▶ HOW TO COMPLETE THIS TASK:
Reproduce every entry below precisely; do not include the pictures.

▶ DATA FOR THE TASK:
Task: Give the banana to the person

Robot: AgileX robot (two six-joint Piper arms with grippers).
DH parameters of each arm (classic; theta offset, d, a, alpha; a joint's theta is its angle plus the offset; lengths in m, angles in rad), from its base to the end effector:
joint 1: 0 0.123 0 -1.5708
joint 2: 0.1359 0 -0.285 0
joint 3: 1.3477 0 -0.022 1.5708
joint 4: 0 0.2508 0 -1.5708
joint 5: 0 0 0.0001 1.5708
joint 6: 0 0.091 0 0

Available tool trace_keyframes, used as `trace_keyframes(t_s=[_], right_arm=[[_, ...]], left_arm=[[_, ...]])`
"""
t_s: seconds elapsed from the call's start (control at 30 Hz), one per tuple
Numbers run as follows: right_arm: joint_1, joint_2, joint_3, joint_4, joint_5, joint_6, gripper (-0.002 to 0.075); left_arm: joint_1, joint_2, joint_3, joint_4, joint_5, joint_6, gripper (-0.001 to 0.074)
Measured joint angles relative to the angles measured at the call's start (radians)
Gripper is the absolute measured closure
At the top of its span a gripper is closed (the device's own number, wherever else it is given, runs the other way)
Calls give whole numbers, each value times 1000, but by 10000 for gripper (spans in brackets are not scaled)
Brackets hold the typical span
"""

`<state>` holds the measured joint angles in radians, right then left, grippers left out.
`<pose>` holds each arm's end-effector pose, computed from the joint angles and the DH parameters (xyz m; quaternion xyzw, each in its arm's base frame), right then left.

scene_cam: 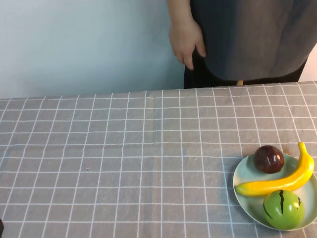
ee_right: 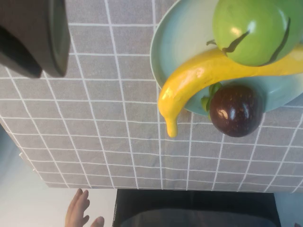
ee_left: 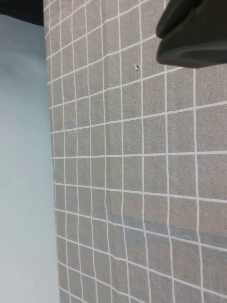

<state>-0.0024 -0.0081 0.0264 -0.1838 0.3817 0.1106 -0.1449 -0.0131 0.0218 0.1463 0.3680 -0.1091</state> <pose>0.0525 -0.0063 0.1710 -0.0032 0.8067 -0.0460 0.5892 0.0527 -0.0029 0.1738 0.0533 0.7987 -0.0142 0.5991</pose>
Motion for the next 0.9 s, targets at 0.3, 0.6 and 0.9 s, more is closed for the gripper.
trace_keyframes(t_s=[0.3,0.6,0.9], right_arm=[[0,0,0,0,0,0,733],[0,0,0,0,0,0,733],[0,0,0,-10,0,0,734]], left_arm=[[0,0,0,0,0,0,739],[0,0,0,0,0,0,739],[0,0,0,0,0,0,739]])
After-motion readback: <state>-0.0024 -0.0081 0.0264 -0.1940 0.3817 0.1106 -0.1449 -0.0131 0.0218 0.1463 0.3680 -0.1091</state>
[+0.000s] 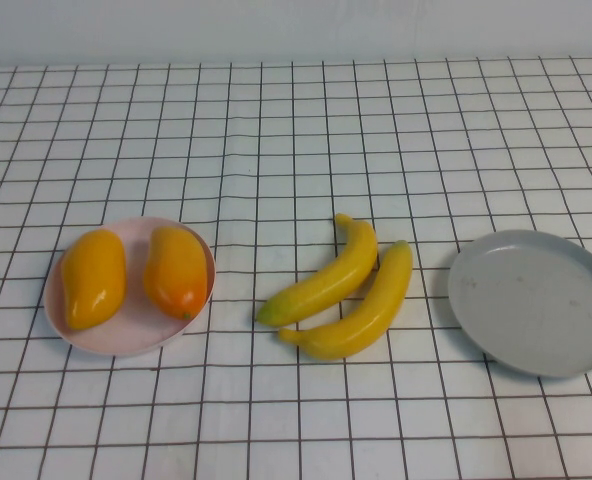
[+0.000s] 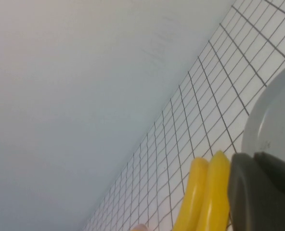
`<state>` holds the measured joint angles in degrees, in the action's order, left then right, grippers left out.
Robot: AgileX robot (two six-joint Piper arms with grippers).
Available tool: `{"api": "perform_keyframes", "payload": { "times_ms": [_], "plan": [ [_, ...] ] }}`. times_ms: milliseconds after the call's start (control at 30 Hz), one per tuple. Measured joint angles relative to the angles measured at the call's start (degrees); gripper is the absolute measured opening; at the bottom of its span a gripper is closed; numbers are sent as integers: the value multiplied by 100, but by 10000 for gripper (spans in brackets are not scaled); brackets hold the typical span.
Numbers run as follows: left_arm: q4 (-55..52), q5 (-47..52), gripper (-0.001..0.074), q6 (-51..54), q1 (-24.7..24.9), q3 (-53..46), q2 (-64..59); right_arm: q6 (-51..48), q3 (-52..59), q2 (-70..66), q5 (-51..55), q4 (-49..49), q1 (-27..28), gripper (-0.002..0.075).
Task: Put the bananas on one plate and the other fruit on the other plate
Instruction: Put another type of fruit in the right plate
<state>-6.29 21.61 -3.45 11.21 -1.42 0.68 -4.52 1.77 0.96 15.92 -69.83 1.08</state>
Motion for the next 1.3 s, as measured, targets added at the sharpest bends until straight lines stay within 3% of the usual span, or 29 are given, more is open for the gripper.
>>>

▶ ANSWER AREA:
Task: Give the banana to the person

Robot: AgileX robot (two six-joint Piper arms with grippers).
DH parameters of each arm (classic; theta offset, d, a, alpha; a joint's theta is its angle plus the offset; lengths in m, angles in rad), from its base to the end effector:
joint 1: 0 0.123 0 -1.5708
joint 2: 0.1359 0 -0.285 0
joint 3: 1.3477 0 -0.022 1.5708
joint 4: 0 0.2508 0 -1.5708
joint 5: 0 0 0.0001 1.5708
joint 6: 0 0.091 0 0

Available tool trace_keyframes, used as `trace_keyframes(t_s=[_], right_arm=[[_, ...]], left_arm=[[_, ...]])`
"""
t_s: seconds elapsed from the call's start (control at 30 Hz), one per tuple
Numbers run as follows: right_arm: joint_1, joint_2, joint_3, joint_4, joint_5, joint_6, gripper (-0.002 to 0.075); left_arm: joint_1, joint_2, joint_3, joint_4, joint_5, joint_6, gripper (-0.001 to 0.074)
Measured joint angles relative to the angles measured at the call's start (radians)
Gripper is the absolute measured closure
At the top of its span a gripper is closed (the device's own number, wherever else it is given, runs the other way)
Calls give whole numbers, each value times 1000, but by 10000 for gripper (spans in brackets are not scaled)
Brackets hold the typical span
"""

`<state>` holds the measured joint angles in radians, right then left, grippers left out.
`<pose>` holds each arm's end-effector pose, computed from the joint angles and the DH parameters (xyz m; quaternion xyzw, each in its arm's base frame), right then left.

scene_cam: 
ee_right: 
ee_left: 

<state>-0.0024 -0.0081 0.0264 -0.1838 0.3817 0.1106 -0.1449 -0.0131 0.0218 0.1463 0.3680 -0.1091</state> <pose>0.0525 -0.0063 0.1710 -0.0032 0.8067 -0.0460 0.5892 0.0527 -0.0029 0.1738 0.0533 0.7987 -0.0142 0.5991</pose>
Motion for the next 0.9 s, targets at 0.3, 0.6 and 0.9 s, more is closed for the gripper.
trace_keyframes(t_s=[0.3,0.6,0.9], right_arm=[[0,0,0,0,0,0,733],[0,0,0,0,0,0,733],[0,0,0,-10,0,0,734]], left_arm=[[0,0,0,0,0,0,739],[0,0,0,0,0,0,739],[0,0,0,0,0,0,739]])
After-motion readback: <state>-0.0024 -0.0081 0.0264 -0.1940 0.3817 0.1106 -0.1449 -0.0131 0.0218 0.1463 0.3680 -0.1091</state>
[+0.000s] 
[+0.000s] 
`<state>` holds the measured joint angles in degrees, in the action's order, left then right, grippers left out.
Robot: AgileX robot (two six-joint Piper arms with grippers).
Available tool: `{"api": "perform_keyframes", "payload": { "times_ms": [_], "plan": [ [_, ...] ] }}`. times_ms: milliseconds after the call's start (control at 30 Hz), one per tuple. Measured joint angles relative to the angles measured at the call's start (degrees); gripper is the absolute measured opening; at the bottom of its span a gripper is closed; numbers are sent as integers: the value multiplied by 100, but by 10000 for gripper (spans in brackets are not scaled); brackets hold the typical span.
Numbers run as follows: left_arm: q4 (-55..52), q5 (-47..52), gripper (-0.001..0.074), q6 (-51..54), q1 (-24.7..24.9), q3 (-53..46), q2 (-64..59); right_arm: q6 (-51..48), q3 (-52..59), q2 (-70..66), q5 (-51..55), q4 (-49..49), q1 (-27..28), gripper (-0.002..0.075).
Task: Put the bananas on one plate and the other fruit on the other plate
Instruction: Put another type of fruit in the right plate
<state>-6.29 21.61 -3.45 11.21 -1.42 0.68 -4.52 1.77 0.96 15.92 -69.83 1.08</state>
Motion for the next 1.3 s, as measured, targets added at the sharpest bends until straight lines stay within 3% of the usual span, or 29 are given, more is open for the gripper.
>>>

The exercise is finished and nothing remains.